Last Updated on 9th May 2026 by Caroline Haye

Ruxolitinib and beyond
If you, or someone else in your life, have vitiligo you probably already know that the first ever anti-vitiligo drug to hit the market recently received approval for NHS use in the UK. And you may also appreciate the monumental step forward this achievement represents. In fact, it is the culmination of decades of sustained effort by literally thousands of individuals and teams in creating awareness, overcoming ignorance, raising funds, conducting painstaking scientific research and jumping through countless political, regulatory, fiscal and administrative hoops in pursuit of a cure for this distressing and long neglected condition.
As the first dedicated pharmaceutical for the repigmentation of non-segmental vitiligo, ruxolitinib cream (Opzelura) brings new hope to millions of patients here, as well as in the US and EU where it received approval faster than in the UK. And, more than that, it has paved the way for other treatments that will give people with vitiligo more personalised options, real choice and better outcomes in the future. So, momentous as NICE approval of ruxolitinib for vitiligo is, my prediction is that life after Opzelura will be more exciting still.
A quick recap of the Opzelura story
To recap the story so far, Opzelura is the brand name for the 1.5% ruxolitinib cream approved for the topical treatment of non-segmental vitiligo.
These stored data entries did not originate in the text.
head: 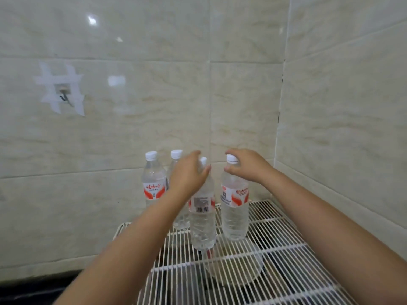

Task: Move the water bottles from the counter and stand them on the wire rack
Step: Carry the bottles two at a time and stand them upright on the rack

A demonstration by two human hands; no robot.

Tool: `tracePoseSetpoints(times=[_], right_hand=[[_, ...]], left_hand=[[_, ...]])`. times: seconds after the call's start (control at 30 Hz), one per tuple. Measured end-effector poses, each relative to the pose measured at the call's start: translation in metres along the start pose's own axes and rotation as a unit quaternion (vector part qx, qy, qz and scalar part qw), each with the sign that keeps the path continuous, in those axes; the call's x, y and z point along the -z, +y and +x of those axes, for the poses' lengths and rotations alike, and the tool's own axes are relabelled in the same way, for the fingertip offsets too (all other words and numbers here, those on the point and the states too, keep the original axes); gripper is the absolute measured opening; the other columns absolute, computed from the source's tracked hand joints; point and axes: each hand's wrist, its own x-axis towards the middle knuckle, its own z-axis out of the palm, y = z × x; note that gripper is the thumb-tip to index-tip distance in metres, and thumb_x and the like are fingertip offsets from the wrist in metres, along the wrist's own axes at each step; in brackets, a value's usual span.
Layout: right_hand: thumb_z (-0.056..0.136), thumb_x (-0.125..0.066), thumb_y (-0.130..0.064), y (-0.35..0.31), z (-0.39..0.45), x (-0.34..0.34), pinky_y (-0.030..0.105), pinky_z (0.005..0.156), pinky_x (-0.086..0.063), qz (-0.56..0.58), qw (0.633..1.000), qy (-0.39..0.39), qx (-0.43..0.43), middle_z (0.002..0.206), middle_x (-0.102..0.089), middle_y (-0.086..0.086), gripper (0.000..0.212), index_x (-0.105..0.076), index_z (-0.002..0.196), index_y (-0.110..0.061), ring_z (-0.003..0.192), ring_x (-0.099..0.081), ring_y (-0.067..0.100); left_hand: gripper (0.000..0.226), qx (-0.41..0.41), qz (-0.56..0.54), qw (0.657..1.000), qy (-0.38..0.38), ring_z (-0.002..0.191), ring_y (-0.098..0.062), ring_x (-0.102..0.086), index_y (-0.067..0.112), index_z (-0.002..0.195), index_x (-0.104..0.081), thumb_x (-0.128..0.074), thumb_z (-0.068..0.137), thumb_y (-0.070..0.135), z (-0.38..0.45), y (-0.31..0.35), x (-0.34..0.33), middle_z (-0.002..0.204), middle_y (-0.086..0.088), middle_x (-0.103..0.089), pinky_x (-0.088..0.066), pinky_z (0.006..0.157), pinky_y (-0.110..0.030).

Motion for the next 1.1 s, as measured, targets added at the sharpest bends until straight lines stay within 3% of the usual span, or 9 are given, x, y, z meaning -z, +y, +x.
tracePoseSetpoints(times=[0.07,0.2,0.47,0.67,0.8,0.9,0.93,1.0,1.1], right_hand=[[0.086,-0.059,-0.029,-0.002,0.008,0.0,0.032,0.086,-0.042,-0.031,1.0,-0.002,-0.005,0.124,-0.058,0.011,0.04,-0.054,0.121,-0.012,0.113,-0.053,0.028],[0.085,-0.059,-0.029,0.0,0.02,-0.003,0.032,0.078,-0.043,-0.027,0.999,0.025,-0.025,0.115,-0.063,0.012,0.033,-0.058,0.112,-0.01,0.104,-0.057,0.028],[0.087,-0.058,-0.026,0.013,0.044,-0.009,0.031,0.089,-0.044,-0.02,1.0,-0.006,-0.022,0.125,-0.059,0.011,0.039,-0.053,0.124,-0.013,0.114,-0.054,0.028],[0.089,-0.05,-0.006,0.021,0.06,-0.002,0.029,0.099,-0.039,0.042,0.995,-0.095,0.0,0.139,-0.048,0.007,0.042,-0.049,0.13,-0.016,0.124,-0.048,0.025],[0.091,-0.052,-0.023,0.008,0.07,-0.006,0.03,0.104,-0.036,0.007,0.993,-0.115,0.001,0.142,-0.047,0.006,0.04,-0.049,0.131,-0.016,0.129,-0.044,0.022],[0.089,-0.053,-0.041,0.003,0.073,-0.015,0.03,0.078,-0.047,-0.059,0.996,-0.052,-0.05,0.114,-0.062,0.01,0.036,-0.061,0.107,-0.011,0.105,-0.056,0.025],[0.087,-0.054,-0.043,0.002,0.074,-0.016,0.027,0.062,-0.044,-0.083,0.994,-0.037,-0.067,0.098,-0.06,0.01,0.034,-0.06,0.095,-0.01,0.091,-0.055,0.024],[0.087,-0.056,-0.04,0.001,0.074,-0.017,0.027,0.054,-0.034,-0.088,0.993,-0.023,-0.077,0.088,-0.056,0.008,0.032,-0.058,0.086,-0.008,0.082,-0.051,0.023],[0.087,-0.057,-0.029,0.007,0.074,-0.011,0.03,0.078,-0.047,-0.044,0.997,-0.041,-0.045,0.113,-0.064,0.014,0.033,-0.062,0.106,-0.003,0.105,-0.057,0.028]], left_hand=[[0.047,-0.018,0.023,0.998,-0.053,0.121,-0.027,-0.05,0.01,0.133,-0.043,-0.052,0.092,0.032,0.009,0.003,0.004,0.131,-0.012,-0.055,-0.041,0.093,-0.033],[0.04,-0.025,0.047,0.998,-0.039,0.113,-0.028,-0.054,0.008,0.125,-0.049,-0.05,0.093,0.032,0.02,0.01,0.0,0.121,-0.012,-0.061,-0.041,0.082,-0.032],[0.031,0.021,0.062,0.997,-0.049,0.107,-0.033,-0.055,0.0,0.109,-0.053,-0.051,0.093,0.027,0.055,0.004,-0.016,0.113,-0.018,-0.063,-0.042,0.083,-0.037],[0.032,0.04,0.109,0.991,-0.064,0.106,-0.03,-0.057,0.0,0.108,-0.055,-0.049,0.094,0.029,0.07,-0.001,-0.017,0.113,-0.015,-0.062,-0.044,0.083,-0.035],[0.033,0.033,0.155,0.984,-0.08,0.108,-0.028,-0.057,0.001,0.109,-0.057,-0.052,0.093,0.03,0.077,0.001,-0.017,0.114,-0.015,-0.063,-0.044,0.087,-0.033],[0.034,0.033,0.17,0.98,-0.093,0.108,-0.027,-0.058,0.001,0.108,-0.058,-0.054,0.091,0.03,0.081,-0.001,-0.014,0.114,-0.014,-0.063,-0.044,0.088,-0.032],[0.033,0.034,0.163,0.981,-0.099,0.107,-0.027,-0.058,0.001,0.106,-0.059,-0.055,0.091,0.03,0.083,-0.002,-0.013,0.112,-0.014,-0.063,-0.045,0.088,-0.032],[0.028,0.024,0.143,0.983,-0.109,0.108,-0.028,-0.058,0.002,0.101,-0.06,-0.058,0.089,0.028,0.086,-0.004,-0.01,0.102,-0.014,-0.061,-0.045,0.087,-0.032],[0.04,-0.006,0.138,0.982,-0.128,0.119,-0.026,-0.052,0.002,0.118,-0.057,-0.062,0.086,0.024,0.09,-0.005,-0.002,0.115,-0.012,-0.058,-0.042,0.097,-0.031]])
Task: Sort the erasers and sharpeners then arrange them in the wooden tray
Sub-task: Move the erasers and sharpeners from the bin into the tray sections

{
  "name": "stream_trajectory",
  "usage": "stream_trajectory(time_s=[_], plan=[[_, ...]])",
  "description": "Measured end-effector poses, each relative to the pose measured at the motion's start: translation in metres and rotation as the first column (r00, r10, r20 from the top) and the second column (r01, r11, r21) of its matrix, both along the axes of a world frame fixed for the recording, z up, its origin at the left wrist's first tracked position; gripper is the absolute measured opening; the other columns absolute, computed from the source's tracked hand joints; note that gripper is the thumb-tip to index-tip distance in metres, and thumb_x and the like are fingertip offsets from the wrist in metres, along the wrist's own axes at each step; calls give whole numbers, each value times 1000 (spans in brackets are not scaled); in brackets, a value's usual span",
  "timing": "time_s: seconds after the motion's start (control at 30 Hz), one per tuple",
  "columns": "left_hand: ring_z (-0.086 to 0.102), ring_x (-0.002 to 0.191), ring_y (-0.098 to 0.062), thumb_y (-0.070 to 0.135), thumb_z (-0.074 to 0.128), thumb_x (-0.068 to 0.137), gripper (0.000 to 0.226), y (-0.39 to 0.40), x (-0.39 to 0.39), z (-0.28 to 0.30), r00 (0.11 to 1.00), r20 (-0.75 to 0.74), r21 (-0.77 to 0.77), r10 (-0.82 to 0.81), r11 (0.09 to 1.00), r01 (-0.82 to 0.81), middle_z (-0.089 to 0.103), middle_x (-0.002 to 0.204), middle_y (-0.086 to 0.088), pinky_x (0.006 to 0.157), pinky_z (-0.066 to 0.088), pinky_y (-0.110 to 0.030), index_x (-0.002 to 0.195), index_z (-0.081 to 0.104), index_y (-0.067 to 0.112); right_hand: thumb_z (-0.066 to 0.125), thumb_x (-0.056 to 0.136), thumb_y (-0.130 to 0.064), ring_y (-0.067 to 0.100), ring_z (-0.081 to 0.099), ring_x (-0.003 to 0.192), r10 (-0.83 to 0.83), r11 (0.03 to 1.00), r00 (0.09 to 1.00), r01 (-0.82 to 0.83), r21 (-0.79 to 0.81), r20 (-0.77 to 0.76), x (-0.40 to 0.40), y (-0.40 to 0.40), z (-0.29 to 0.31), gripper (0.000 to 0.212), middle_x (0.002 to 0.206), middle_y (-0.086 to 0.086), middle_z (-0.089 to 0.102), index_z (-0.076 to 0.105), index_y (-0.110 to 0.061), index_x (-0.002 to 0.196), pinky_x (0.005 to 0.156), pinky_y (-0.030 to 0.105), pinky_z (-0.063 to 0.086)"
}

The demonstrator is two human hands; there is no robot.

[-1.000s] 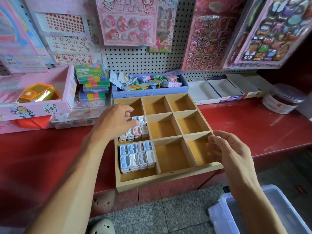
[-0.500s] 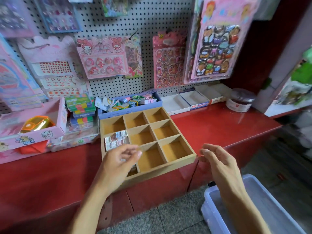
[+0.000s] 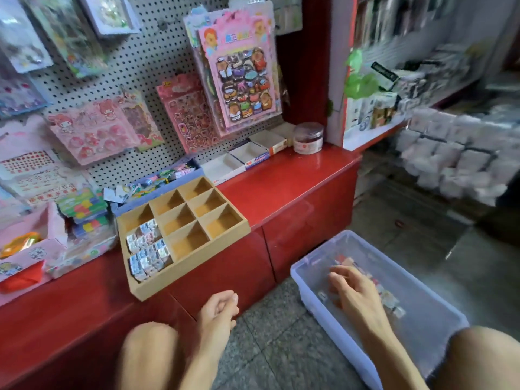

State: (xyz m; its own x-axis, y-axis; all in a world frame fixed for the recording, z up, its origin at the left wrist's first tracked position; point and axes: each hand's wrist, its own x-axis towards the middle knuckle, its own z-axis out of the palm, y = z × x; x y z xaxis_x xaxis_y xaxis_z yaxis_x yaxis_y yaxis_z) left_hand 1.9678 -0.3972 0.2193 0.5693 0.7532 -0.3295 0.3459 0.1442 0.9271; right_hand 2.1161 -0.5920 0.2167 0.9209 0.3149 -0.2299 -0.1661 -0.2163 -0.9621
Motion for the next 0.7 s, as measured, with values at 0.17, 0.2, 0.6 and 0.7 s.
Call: stream_trajectory(time_s=[0.17,0.2,0.6,0.7], plan=[[64,90,-19,12,55,98,13,-40,28,-19,992,-49,20,-118,993,119,65,98,-7,78,50,-32,94,63,21,57,97,-13,19,67,86,-118,992,992,116,-43,-51,-3,-49,-25,18,89,-4,71,68,-25,91,86,47,55],[65,89,-18,12,55,98,14,-45,35,-22,987,-58,40,-151,987,153,65,97,-6,81,50,-34,94,63,22,57,97,-14,19,67,87,-132,990,989,129,-53,-64,0,-54,-31,18,90,-4,71,68,-26,91,88,48,55],[56,77,0,21,58,96,19,-44,176,-118,768,-371,230,-522,750,620,61,95,6,68,41,-14,115,61,17,52,99,-25,15,61,95,-89,923,992,47,-382,-91,70,-56,-139,30,111,2,68,60,-13,126,81,27,44],[56,91,-6,25,55,97,29,-34,220,-158,650,-488,276,-583,604,748,57,114,1,79,37,-15,124,59,14,50,97,-29,21,63,104,-26,865,992,-38,-500,-121,96,-47,-194,34,121,5,67,59,-15,128,87,31,48]])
Ruxolitinib itself is a type of drug called a JAK inhibitor, so named because it reduces inflammation by inhibiting JAK1 and JAK2 enzymes. (JAKs – short for Janus kinase – are enzymes that play a key role in the inflammatory process.)
An oral form of ruxolitinib was originally used in the treatment of a rare blood cancer called myelofibrosis (MF). Researchers later transitioned ruxolitinib from an oral myelofibrosis treatment (Jakafi) to a topical vitiligo treatment by identifying that the same JAK1/JAK2 signalling pathway causing runaway inflammation in blood cancers also drives the autoimmune destruction of melanocytes in vitiligo. And so – following a rigorous process of clinical trials and regulatory review – Opzelura is finally available to vitiligo patients and is officially the first licensed, NHS-approved treatment for the underlying cause of the condition.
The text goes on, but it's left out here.